The lasting impact of *JFK*
While films can and often do stoke controversy and even violence, few of them can claim to have had an impact in the political arena. But whatever the merits or demerits of JFK’s interpretation of history, the political consequences resulting from its release are undeniable. The National Archives received an increased number of public requests to view evidence related to the assassination. Books on the Kennedy murder reached the New York Times bestseller lists.
Eventually the furore around the film induced Congress to pass new legislation; the resulting Assassination Records Review Board released millions of previously classified documents which would otherwise have not been made available until well into the 21st century. Some of this new material supported claims by Stone and Garrison, while other material disproved some of their contentions. And in the years since then more books have been written about the assassination as a new generation of researchers has tried to deal with the voluminous new documentation.
Few films can claim to have produced such a result, largely because few directors would have tried to tackle the subject on such an epic scale. Before JFK a number of films had discussed the Kennedy assassination in one way or another: Executive Action (1973), The Parallax View (1974), Winter Kills (1979), and Flash Point (1984), for example. But all of these films fictionalised details to the point of plausible deniability, incorporated improbable plot elements, or were simply unengaging.

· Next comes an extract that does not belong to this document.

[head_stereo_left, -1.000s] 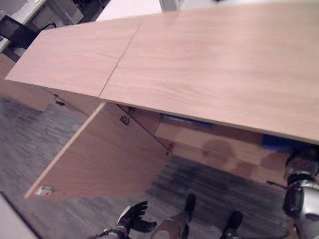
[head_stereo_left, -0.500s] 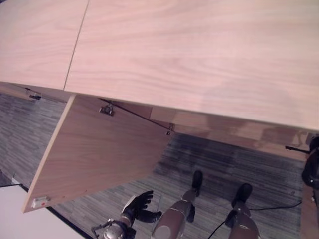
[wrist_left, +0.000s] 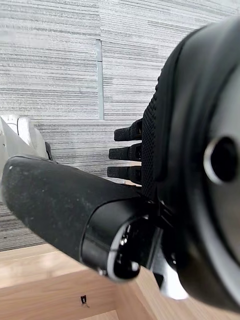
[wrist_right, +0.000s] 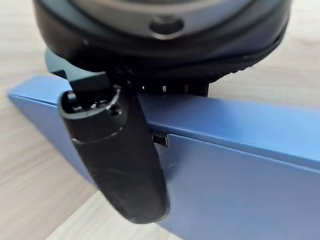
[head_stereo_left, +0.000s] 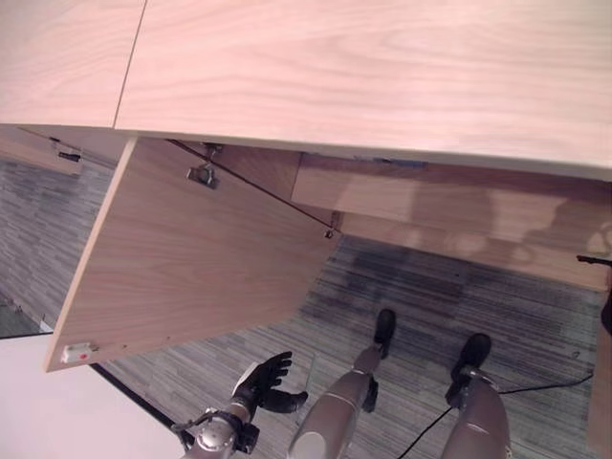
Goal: Put the empty folder in the office cabinet
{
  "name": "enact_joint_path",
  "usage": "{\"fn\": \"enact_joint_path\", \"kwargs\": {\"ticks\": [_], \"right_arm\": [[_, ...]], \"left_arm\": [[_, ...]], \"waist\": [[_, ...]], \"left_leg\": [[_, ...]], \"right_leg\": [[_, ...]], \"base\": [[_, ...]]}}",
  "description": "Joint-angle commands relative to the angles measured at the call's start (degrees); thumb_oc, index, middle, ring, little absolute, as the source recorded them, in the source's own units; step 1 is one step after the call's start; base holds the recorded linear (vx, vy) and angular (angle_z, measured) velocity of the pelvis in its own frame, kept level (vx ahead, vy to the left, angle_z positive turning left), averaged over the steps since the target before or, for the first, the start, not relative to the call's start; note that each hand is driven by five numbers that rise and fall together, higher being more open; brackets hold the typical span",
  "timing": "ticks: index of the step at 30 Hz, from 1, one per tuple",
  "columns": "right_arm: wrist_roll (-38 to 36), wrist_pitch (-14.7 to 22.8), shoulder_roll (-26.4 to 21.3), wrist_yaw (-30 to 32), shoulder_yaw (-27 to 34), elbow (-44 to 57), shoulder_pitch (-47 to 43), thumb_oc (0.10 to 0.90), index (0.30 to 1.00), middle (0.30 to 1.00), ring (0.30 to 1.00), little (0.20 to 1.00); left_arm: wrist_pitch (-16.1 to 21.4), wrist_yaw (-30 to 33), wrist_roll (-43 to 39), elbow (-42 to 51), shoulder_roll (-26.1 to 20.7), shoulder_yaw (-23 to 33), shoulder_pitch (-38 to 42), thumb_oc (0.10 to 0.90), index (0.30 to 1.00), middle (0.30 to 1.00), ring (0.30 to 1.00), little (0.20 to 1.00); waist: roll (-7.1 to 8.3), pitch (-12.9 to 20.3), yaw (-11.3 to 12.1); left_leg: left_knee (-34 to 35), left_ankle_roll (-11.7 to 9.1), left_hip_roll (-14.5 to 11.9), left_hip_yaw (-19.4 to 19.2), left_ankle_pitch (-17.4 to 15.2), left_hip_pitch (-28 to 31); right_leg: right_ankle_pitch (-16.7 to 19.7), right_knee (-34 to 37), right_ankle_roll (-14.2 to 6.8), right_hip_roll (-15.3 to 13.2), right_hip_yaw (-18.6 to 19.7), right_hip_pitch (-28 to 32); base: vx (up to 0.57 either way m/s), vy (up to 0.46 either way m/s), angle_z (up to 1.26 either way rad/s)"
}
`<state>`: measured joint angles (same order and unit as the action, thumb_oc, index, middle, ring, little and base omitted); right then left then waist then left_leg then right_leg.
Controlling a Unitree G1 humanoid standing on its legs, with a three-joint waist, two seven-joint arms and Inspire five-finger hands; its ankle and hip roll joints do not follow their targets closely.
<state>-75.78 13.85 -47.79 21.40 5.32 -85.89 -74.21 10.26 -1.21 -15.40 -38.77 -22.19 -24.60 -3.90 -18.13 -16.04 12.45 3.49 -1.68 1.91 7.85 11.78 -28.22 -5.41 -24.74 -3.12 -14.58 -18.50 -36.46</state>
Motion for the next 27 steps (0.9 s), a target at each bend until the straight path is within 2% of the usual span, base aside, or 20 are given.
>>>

While Stone did fictionalise, he also did not hesitate to name names, and stylistically his film has found few detractors. Indeed, the film was a strong influence on another epic biopic also released by Warner Brothers: Spike Lee’s masterful Malcolm X (1992). Using form to mirror content, JFK is a complex and multi-layered work, using several different film stocks, overlapping soundtracks, and recurrent flashbacks to convey the tangled reality of its subject, just as the frequent use of glinting and reflective surfaces hints at what CIA officer James Jesus Angleton once referred to as the “wilderness of mirrors”.
The historian, according to Aristotle, relates what has happened, while the poet what could happen, for which reason poetry is more philosophical than history. In the years since JFK, Stone has continued to engage in political filmmaking, with numerous, straightforward documentaries now to his credit (such as the informative, 12-hour long series The Untold History of the United States [2012]). But in JFK, Stone bridged the sometimes artificial dichotomy between fact and fiction to create one of the most cinematographically advanced and politically powerful films ever made, for which students of art — and history — owe him a debt.
The author is an antiquarian and freelance writer.